It’s 9 pm and you’re getting the those evening snack cravings. You feel like breaking out the nacho chips, but your fitness sense tell you to find something healthy that will carry you through the rest of the evening.
What do you do?
There’s a good reason that the refrigerators of healthy, fitness conscious-people usually have at least one container of lowfat cottage cheese. It’s one of the most filling “diet” foods you can eat, and it’s loaded with protein and calcium. It’s also extremely versatile, and can serve as a healthy cheese substitute in all kinds of recipes, from dips to enchiladas to lasagna.
But before we talk about all of the uses of cottage cheese, let’s take a look at what it is, how cottage cheese is made, and it’s nutritional profile.
How Is Cottage Cheese Made?
Cottage cheese is basically milk that is curdled by adding an enzyme like rennet or by the addition of edible acids like vinegar or lemon juice. The action of these enzymes and acids cause the milk to clump. After the enzyme or acid is added to the milk and curdling takes place, the liquid whey is drained off and the curds are left. These curds are primarily made up of slow-digesting dairy proteins called casein, which are high in protein and low in fat. When low-fat or skim milk is curdled, you get an even lower fat product than regular cottage cheese.
Although most of the whey is drained off, some still persists. Whey is very fast digesting protein (it is absorbed typically within an hour of consumption), while the casein in the curds can take up to seven hours to digest. This isn’t a bad thing, since there are certain times when you want both types of protein.

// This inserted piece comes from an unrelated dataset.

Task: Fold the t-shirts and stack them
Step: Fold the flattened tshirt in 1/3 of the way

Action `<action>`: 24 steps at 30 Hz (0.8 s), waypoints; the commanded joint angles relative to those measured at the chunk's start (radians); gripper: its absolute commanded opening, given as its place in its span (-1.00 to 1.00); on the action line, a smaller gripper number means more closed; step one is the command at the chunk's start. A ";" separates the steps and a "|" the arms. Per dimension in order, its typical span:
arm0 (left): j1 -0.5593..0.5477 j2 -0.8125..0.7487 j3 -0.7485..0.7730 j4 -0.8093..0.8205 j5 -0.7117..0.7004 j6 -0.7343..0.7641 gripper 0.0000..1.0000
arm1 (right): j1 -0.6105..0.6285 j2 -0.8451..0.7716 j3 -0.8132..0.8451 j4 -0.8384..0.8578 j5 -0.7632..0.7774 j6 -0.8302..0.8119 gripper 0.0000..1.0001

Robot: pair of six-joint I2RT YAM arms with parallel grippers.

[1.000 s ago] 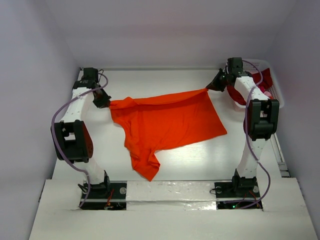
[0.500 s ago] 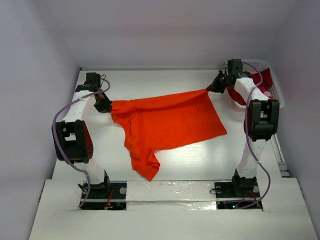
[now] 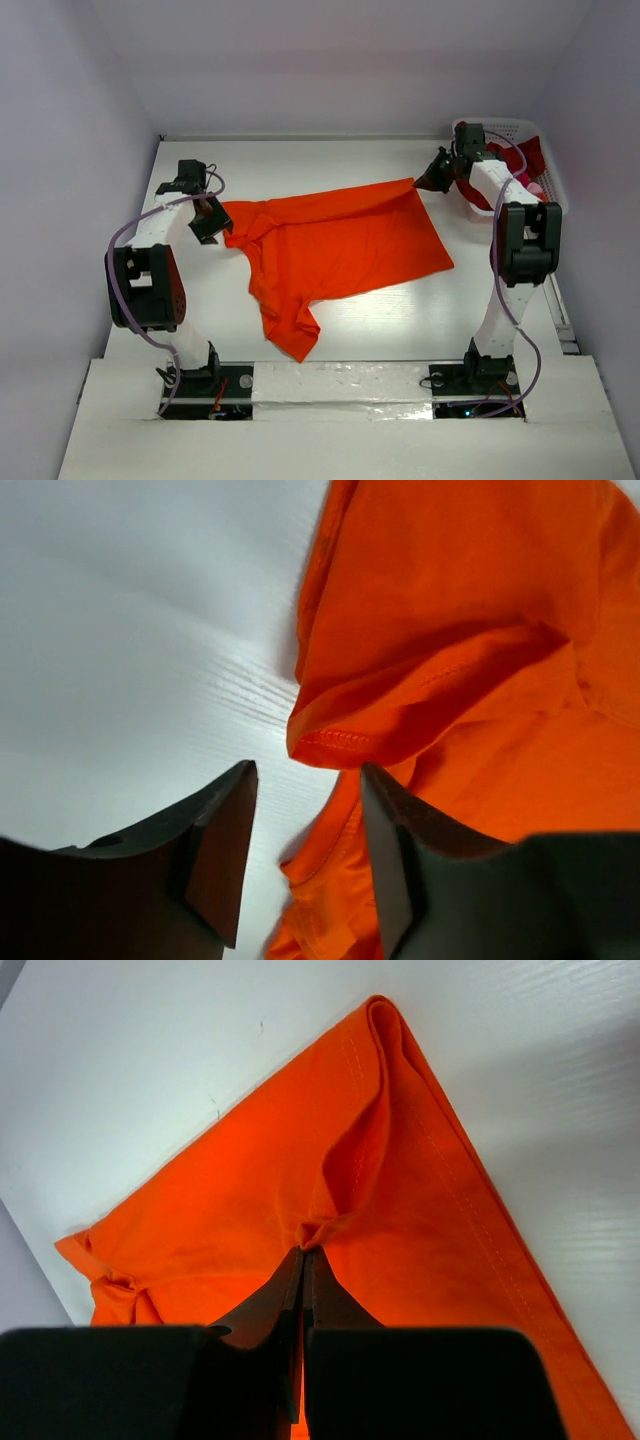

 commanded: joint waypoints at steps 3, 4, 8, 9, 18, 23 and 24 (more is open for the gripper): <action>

The Nutritional Profile of Cottage Cheese
Low-fat cottage cheese is nutritionally dense ounce-for-ounce.
A typical half-cup of cottage cheese (113 grams) has:
- 80 calories
- 1 gram of fat
- 0.5 grams of saturated fat
- 10 mg of cholesterol
- 380 mg of sodium
- 130 mg of potassium
- 7 grams of carbs
- 3 grams of sugar
- 12 grams of protein.
It also provides about 10% of your daily calcium requirements.
In terms of calories and fat, it’s one of the lowest fat dairy or cheese products you can eat. And because it’s high in protein, it’s an ideal food for people who are trying to add muscle and minimize body fat.
The only downside to cottage cheese is that it is fairly high in sodium. Depending on the brand, a single 113 gram serving has about 16% of your daily recommended intake of sodium, so if you are watching your sodium intake, you may want to opt for one of the lower sodium brands on the market or moderate your consumption.
Why Cottage Cheese is Great for Dieters and Bodybuilders
Low fat cottage cheese is an ideal addition to a healthy diet, especially for people who are prone to evening snacking or who are looking to add additional lean body mass.
Because cottage cheese is made up primarily of slow-digesting casein protein and has very few carbohydrates, it’s an excellent evening or late-night snack. The slow digesting proteins can keep your amino acid levels up during the night, which discourages muscle breakdown during your eight hour sleep “fast.” And because of the high protein content, cottage cheese is very filling — the perfect food to stop that evening craving for junk food dead in its tracks.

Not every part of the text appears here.